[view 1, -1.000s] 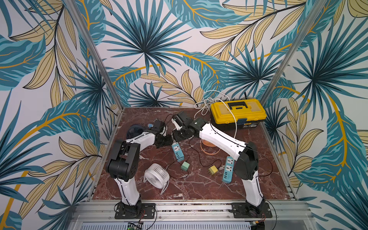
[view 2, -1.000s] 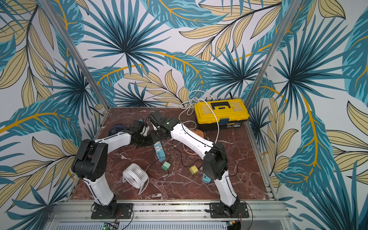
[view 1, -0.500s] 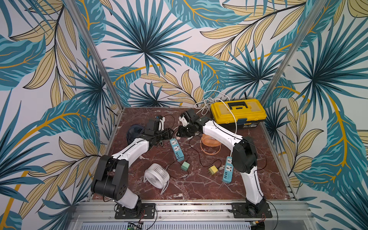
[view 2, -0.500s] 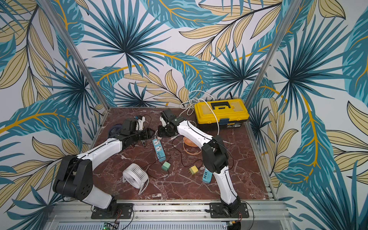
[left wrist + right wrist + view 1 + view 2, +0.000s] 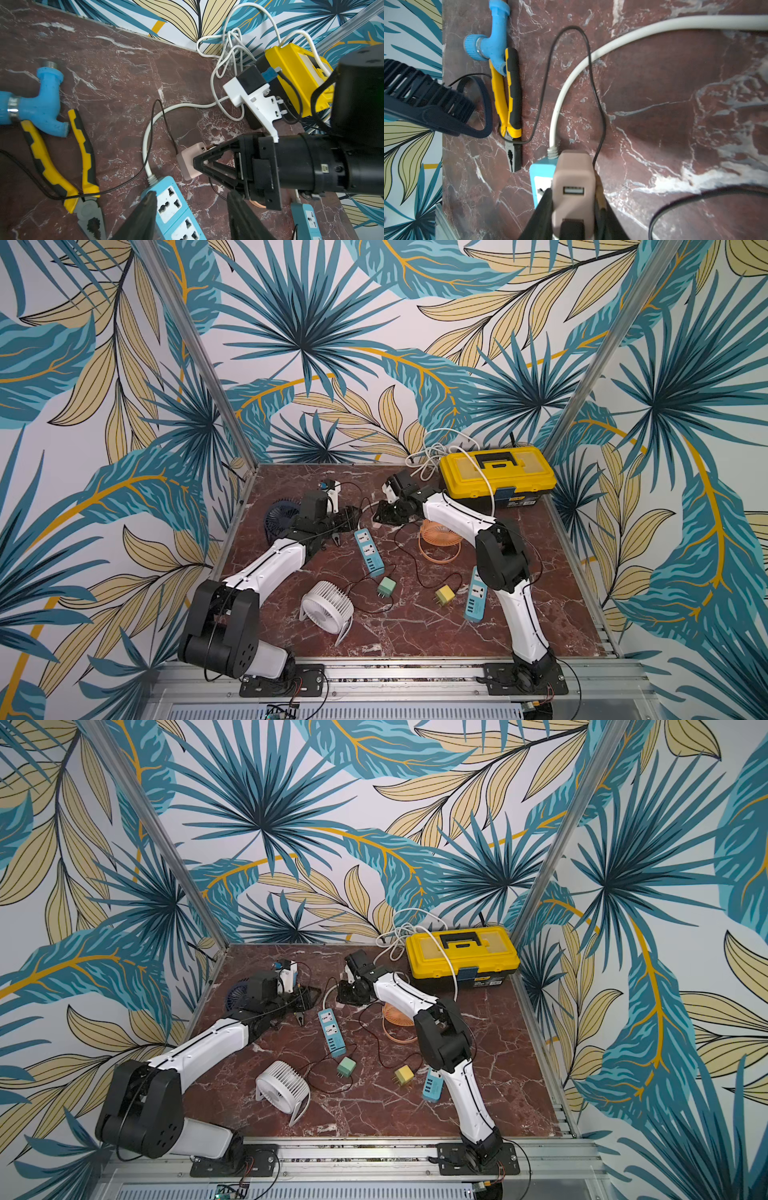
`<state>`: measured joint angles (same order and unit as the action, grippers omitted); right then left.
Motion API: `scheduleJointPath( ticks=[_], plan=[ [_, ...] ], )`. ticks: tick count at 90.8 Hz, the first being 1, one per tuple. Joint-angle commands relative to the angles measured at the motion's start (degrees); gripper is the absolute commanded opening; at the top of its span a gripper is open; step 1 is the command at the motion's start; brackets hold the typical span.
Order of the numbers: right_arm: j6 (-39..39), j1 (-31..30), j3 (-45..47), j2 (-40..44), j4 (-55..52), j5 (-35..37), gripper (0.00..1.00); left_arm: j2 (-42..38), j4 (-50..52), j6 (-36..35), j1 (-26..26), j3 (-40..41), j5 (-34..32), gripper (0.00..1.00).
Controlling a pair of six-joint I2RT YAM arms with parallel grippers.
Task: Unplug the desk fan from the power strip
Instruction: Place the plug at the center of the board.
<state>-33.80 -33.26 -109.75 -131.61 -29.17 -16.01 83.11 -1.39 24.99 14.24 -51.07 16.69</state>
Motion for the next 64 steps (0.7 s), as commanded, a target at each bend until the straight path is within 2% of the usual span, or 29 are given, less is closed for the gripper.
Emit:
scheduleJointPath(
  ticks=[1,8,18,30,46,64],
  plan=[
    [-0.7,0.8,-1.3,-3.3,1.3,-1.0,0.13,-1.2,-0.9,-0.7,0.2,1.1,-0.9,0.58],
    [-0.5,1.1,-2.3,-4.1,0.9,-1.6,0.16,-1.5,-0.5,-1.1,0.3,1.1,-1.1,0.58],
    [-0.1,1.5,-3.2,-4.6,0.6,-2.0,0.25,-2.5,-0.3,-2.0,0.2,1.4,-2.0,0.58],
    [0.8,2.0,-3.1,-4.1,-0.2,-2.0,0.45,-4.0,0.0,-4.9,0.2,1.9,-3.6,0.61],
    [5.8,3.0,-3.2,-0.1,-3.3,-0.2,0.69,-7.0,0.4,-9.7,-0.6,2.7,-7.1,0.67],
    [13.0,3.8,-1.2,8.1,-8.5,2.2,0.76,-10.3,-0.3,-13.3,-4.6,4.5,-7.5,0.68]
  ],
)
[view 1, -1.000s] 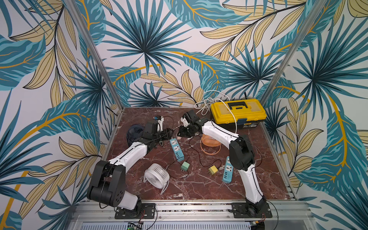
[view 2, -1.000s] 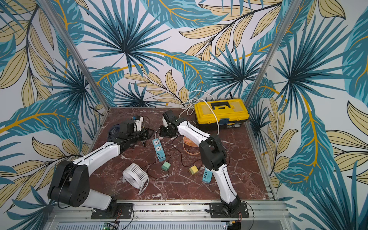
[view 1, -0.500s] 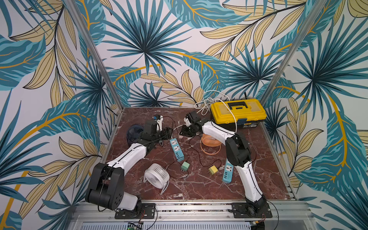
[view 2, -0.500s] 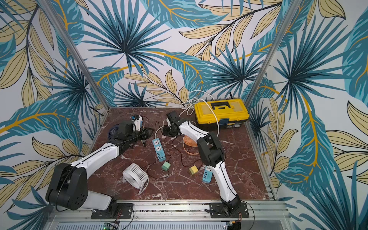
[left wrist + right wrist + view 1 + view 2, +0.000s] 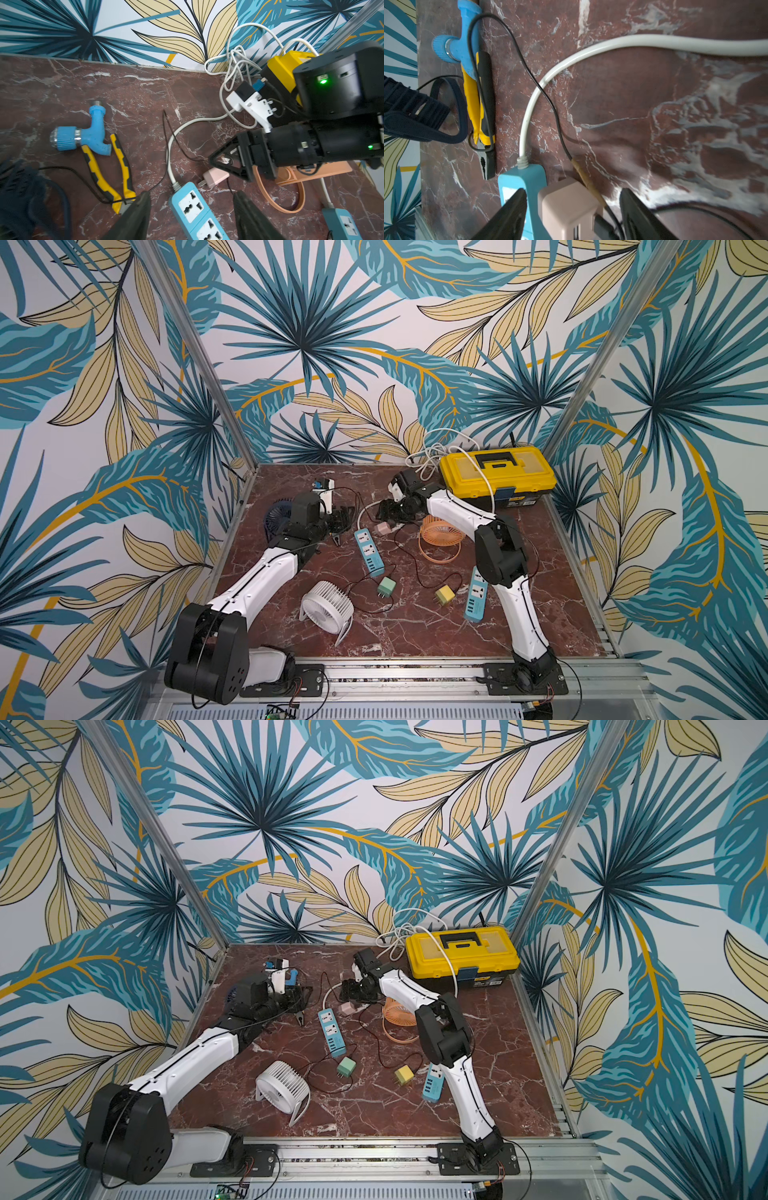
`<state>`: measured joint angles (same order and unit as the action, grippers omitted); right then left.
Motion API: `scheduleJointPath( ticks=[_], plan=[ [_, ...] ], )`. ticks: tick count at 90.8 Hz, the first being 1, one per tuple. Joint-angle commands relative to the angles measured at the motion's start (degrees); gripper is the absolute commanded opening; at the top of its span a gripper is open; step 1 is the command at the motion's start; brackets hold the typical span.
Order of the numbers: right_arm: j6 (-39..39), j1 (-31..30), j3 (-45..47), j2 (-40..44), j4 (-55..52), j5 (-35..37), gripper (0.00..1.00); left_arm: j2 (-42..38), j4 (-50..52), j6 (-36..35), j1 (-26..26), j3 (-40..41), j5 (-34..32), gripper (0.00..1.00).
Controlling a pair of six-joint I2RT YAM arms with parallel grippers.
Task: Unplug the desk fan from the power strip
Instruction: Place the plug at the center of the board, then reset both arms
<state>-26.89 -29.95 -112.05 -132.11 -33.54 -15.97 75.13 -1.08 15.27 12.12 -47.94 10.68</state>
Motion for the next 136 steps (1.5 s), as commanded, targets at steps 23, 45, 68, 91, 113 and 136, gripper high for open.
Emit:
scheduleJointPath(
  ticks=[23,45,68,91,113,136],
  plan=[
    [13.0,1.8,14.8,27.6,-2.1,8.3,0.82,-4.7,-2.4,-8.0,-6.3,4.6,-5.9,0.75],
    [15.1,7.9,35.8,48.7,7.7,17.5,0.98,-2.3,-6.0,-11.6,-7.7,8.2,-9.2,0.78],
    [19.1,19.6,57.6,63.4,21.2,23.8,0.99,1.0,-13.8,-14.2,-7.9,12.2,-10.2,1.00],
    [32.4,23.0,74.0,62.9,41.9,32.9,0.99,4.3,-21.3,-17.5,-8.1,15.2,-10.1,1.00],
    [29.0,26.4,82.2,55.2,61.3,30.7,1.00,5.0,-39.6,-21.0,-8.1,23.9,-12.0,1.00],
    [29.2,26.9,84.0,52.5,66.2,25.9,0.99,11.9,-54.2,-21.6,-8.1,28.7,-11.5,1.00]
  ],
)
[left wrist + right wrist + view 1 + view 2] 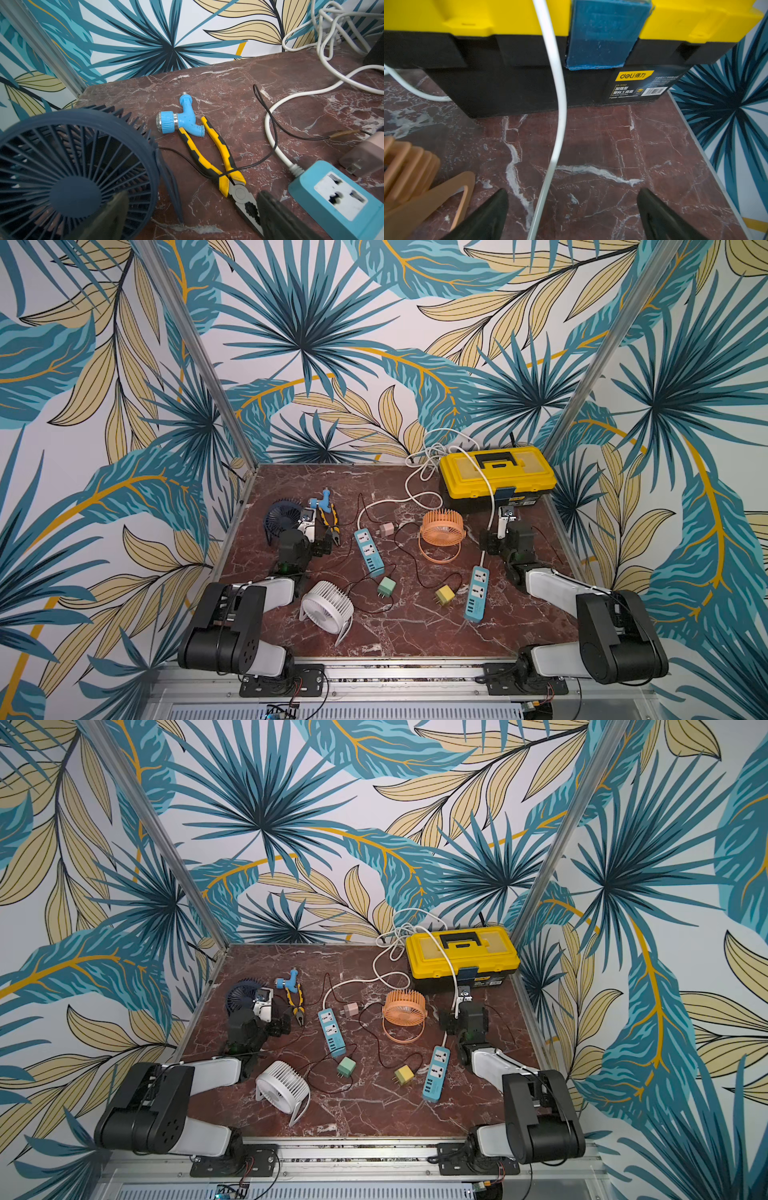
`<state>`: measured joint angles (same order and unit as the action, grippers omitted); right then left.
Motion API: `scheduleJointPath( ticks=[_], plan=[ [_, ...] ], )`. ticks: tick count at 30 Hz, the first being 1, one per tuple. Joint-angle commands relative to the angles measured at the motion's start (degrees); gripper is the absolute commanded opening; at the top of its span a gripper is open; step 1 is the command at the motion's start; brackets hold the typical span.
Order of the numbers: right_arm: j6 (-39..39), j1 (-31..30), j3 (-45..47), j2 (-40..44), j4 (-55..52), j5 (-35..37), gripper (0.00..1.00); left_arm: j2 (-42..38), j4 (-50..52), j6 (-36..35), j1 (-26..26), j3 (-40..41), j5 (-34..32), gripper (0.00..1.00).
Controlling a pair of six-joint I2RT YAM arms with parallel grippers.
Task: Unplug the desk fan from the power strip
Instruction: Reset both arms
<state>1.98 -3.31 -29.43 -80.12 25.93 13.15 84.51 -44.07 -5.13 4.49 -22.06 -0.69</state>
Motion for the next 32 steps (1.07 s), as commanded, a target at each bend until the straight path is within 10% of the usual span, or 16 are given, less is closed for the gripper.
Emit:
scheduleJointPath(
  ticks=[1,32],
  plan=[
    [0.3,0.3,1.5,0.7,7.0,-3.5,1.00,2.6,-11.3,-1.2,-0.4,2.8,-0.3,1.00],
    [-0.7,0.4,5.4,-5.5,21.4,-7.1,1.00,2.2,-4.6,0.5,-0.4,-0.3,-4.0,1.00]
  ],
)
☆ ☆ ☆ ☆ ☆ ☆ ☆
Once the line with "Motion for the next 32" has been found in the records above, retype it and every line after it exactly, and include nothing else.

Motion for the next 32 steps (1.07 s), as commanded, a target at each bend until the straight path is within 10% of the usual span, or 16 are given, less is closed for the gripper.
Emit:
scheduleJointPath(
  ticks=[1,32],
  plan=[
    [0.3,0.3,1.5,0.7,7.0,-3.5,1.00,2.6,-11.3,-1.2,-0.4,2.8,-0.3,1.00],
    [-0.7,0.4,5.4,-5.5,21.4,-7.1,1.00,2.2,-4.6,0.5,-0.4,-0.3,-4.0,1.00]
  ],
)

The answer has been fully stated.